Mister Fox drops in regularly to visit with forest friends who run organisations dedicated to this and that. Mister Owl’s Wilderness Health Organisation, the Association of Unassociated Hedgehogs for Fewer Roads and More Hedges, and his favorite, the Henhouse Liberation Army. He likes to help them tell better stories so the entire forest understands who they are and what they do. Last week, he talked about how stories can help make for better communications. Today he’s talking about how story works at the level of their organisations.
Level 2: Consistent organisational storytelling solidifies your identity and makes social movements more efficient.
An organisation with a strong story can use that story to design and select its programme, to test its communications, and to be crystal clear to its audiences about who it is and what it stands for. Charity: Water’s founder Scott Harrison tells a beautiful story, of how he set out with the twin mission to bring safe clean drinking water to everyone on the planet and to reinvent charity for a new generation. That he managed to get that twin mission right into the organisation’s name is even more impressive.
Story can illuminate or mask, of course. Coca Cola doesn’t tell you or its staff “We’re a faceless, amoral corporation looking to maximize profit from selling sugared water.” That’s not a good story. So instead, they’re the people who sell happiness. What makes Coca Cola a behemoth brand is the consistency with which they apply their story: every ad they make, every design decision about their product is made with that story in mind.

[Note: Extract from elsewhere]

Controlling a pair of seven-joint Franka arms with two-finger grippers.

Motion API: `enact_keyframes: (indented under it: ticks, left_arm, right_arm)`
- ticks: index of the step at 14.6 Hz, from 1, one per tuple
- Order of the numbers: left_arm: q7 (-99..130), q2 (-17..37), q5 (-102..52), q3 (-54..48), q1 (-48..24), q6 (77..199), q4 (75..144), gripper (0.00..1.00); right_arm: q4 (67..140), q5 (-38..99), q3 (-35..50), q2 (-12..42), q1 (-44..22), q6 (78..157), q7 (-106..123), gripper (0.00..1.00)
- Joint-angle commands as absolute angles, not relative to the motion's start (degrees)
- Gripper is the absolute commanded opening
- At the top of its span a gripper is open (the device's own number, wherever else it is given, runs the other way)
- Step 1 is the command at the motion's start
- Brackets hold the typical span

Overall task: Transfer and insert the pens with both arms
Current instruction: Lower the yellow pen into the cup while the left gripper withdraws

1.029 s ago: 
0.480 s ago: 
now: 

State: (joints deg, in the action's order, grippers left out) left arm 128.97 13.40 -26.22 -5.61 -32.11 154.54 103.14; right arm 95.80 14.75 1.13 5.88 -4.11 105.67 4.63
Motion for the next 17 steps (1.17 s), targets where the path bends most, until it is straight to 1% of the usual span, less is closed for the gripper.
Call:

When we were running the “Green my Apple” campaign at Greenpeace, our story was that we were Mac Fans, and disappointed that Apple included toxic chemicals in its product line that were poisoning kids in China who were processing e-waste. We expected better of such an outrageously great company. Our tag line was “I love my Mac, I just wish it came in green.” Maintaining the story consistency on that campaign was hell, because Greenpeace had a long communications history of vocally bashing evil corporations. But we were aiming for the then-niche Mac fan base and wanted to play chorus master in a song that Apple would hear. It had to be sung by Mac fans, not by environmentalist outsiders, and it had to drive a specific policy change, not drive Apple into a defensive corner. It worked, but we played a constant game of whack-a-mole with actions and communications that didn’t sound like they came from a place of love for the brand.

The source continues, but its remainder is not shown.